* _Work task_
Count the lines below that include "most". Only the number should be given.

** Opening Dataset content block **

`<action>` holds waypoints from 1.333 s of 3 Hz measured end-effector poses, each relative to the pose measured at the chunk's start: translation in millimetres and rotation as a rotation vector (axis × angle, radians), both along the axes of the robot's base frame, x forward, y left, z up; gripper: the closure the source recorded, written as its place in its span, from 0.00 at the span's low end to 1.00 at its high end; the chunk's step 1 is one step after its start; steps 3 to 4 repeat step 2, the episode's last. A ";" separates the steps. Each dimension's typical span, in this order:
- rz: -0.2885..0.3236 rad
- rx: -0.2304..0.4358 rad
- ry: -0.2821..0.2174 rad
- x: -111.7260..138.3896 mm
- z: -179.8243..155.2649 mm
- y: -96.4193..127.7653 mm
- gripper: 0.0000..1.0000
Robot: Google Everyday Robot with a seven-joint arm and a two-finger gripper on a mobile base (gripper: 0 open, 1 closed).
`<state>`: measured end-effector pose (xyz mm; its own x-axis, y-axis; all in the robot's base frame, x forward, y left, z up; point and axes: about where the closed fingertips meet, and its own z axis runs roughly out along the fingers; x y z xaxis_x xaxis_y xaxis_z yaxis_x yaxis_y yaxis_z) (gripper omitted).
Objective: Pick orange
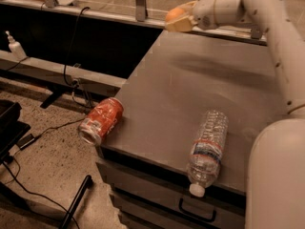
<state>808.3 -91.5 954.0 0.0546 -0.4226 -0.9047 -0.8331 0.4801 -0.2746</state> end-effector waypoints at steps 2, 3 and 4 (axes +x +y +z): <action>0.104 -0.061 -0.045 -18.5 4.3 1.9 1.00; 0.104 -0.061 -0.045 -18.5 4.3 1.9 1.00; 0.104 -0.061 -0.045 -18.5 4.3 1.9 1.00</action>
Offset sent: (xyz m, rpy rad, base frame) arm -0.0186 -0.0008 0.0088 -0.0578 -0.0536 0.1001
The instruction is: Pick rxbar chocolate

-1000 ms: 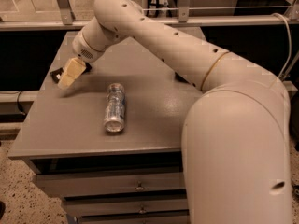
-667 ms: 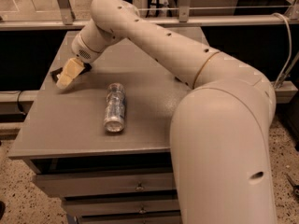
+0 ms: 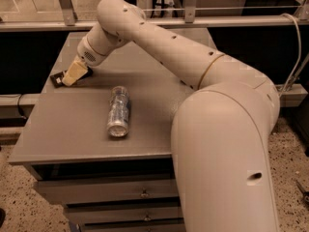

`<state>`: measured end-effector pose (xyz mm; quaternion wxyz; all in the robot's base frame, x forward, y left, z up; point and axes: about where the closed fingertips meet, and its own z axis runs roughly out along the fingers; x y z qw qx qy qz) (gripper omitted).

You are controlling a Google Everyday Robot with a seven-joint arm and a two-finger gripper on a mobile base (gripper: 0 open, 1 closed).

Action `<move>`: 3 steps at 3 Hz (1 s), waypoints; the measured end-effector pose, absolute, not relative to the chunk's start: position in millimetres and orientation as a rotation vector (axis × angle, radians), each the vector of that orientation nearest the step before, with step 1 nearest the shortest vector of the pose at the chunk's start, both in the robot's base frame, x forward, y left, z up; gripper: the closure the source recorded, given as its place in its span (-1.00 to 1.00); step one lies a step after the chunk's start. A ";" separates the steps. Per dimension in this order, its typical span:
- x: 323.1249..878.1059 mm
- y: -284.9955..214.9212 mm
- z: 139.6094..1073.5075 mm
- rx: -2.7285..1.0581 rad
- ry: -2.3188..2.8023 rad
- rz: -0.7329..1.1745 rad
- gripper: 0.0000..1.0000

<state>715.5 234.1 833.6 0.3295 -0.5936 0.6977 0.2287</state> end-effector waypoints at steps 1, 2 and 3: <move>716.3 231.8 833.2 -1.537 1.840 0.612 0.45; 707.4 224.4 861.0 -1.532 1.782 0.608 0.99; 701.3 215.4 896.7 -1.530 1.706 0.572 1.00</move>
Offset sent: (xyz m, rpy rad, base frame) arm -0.0133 -0.0165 0.0428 0.0600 -0.0354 0.0050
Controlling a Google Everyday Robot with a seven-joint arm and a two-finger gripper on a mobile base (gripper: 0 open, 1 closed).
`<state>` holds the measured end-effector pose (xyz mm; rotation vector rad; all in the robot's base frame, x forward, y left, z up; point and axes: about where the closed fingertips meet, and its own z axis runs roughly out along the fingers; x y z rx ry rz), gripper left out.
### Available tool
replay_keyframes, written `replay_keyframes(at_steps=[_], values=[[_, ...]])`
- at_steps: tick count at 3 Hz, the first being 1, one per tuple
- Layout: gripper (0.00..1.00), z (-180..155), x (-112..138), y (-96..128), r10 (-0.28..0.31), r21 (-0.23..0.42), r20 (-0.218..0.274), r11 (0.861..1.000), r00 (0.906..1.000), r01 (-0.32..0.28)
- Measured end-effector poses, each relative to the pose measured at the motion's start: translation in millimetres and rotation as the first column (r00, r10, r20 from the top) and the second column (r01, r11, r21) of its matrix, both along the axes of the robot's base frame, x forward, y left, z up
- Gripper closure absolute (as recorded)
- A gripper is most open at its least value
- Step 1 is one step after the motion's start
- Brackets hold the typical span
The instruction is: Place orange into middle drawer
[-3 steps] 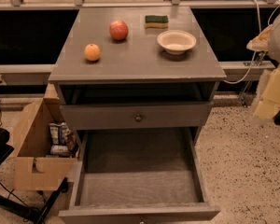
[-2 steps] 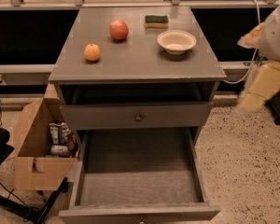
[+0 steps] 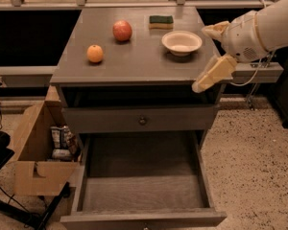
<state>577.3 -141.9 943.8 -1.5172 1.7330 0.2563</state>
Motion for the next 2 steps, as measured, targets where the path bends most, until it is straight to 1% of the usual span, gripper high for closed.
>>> replay_keyframes(at_steps=[1, 2], values=[[0.0, 1.4, 60.5, 47.8, 0.04, 0.184, 0.108, 0.981, 0.9933, -0.059], [0.0, 1.6, 60.0, 48.0, 0.041, 0.183, 0.108, 0.981, 0.9934, -0.06]])
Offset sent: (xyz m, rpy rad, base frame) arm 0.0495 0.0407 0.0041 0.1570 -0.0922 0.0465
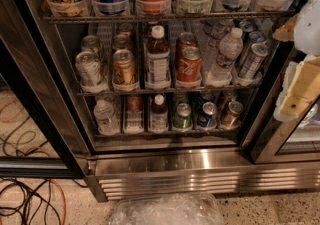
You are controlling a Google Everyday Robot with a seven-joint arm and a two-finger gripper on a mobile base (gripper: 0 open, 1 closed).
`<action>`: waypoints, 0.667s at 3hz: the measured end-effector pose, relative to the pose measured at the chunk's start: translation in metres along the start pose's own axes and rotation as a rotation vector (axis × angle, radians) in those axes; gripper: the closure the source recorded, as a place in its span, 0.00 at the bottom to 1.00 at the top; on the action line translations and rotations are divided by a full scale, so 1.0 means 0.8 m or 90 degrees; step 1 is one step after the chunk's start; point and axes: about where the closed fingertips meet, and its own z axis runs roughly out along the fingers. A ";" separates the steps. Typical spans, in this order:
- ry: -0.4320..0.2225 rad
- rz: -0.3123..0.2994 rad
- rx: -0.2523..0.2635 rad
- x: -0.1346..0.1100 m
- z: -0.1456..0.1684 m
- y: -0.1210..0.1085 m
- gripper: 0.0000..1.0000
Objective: Pick pepsi can from top shelf of fridge
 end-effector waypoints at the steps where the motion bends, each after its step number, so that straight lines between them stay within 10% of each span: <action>1: 0.000 0.000 0.000 0.000 0.000 0.000 0.00; 2: -0.016 0.002 0.001 0.001 -0.005 0.000 0.00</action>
Offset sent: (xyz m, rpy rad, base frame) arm -0.0044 -0.0054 0.0032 0.0529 0.0068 0.0059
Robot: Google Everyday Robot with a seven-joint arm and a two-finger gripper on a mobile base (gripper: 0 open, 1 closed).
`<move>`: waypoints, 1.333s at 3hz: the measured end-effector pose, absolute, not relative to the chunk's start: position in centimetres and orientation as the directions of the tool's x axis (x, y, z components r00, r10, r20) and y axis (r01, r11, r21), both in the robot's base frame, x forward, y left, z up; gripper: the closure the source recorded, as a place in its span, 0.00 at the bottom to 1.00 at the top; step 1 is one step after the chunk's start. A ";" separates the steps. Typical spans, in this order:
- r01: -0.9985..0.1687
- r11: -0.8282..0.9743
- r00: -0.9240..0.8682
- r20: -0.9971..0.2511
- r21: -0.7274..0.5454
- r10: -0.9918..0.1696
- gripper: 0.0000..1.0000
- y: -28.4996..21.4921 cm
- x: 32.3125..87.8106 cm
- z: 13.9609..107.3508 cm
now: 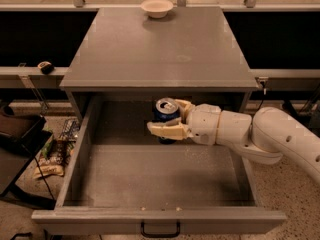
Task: Place pepsi can into top drawer
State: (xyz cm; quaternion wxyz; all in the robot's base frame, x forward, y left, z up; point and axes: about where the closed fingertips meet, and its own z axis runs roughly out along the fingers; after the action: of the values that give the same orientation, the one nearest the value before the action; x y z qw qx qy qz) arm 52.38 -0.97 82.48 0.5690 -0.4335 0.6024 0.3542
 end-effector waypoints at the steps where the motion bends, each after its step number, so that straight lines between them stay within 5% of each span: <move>1: -0.945 0.323 0.009 -0.989 -0.057 -0.146 1.00 -0.9 57.9 77.3; 4: -0.981 0.168 0.077 -0.987 -0.100 -0.138 1.00 4.8 57.5 75.9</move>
Offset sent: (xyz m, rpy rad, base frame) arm 0.0923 0.0086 -0.0655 -0.0419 0.0061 0.0623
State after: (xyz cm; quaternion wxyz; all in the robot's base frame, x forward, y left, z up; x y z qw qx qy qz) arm 57.49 4.81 75.94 0.5297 -0.5076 0.5510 0.3977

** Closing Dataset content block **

* _Task result_
2